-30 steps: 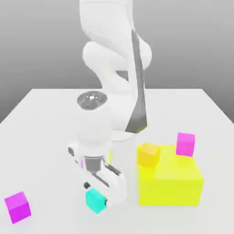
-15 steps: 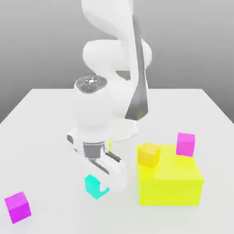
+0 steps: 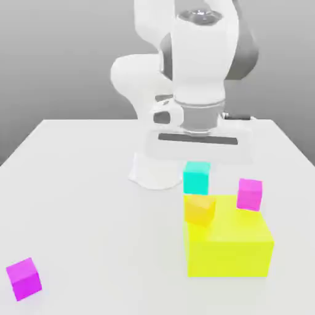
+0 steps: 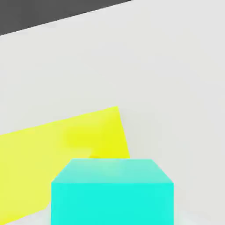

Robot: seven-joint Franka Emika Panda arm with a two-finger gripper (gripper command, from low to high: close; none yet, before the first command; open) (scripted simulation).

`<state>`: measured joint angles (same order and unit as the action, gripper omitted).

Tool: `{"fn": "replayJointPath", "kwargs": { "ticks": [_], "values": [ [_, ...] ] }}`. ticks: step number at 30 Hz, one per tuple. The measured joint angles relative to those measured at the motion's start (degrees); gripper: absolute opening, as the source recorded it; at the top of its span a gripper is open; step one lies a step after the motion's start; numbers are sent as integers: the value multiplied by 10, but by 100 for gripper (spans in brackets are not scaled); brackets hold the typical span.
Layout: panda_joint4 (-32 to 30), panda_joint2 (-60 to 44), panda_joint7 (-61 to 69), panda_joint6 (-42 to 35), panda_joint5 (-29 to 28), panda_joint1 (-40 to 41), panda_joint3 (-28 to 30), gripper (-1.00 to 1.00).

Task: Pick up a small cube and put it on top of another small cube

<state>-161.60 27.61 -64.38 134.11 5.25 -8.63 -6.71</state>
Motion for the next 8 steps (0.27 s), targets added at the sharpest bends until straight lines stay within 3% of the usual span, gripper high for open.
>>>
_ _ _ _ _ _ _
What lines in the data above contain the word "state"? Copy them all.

`<state>`: measured joint angles (same order and unit as the action, gripper omitted).
<state>-161.60 27.61 -64.38 134.11 5.25 -8.63 -6.71</state>

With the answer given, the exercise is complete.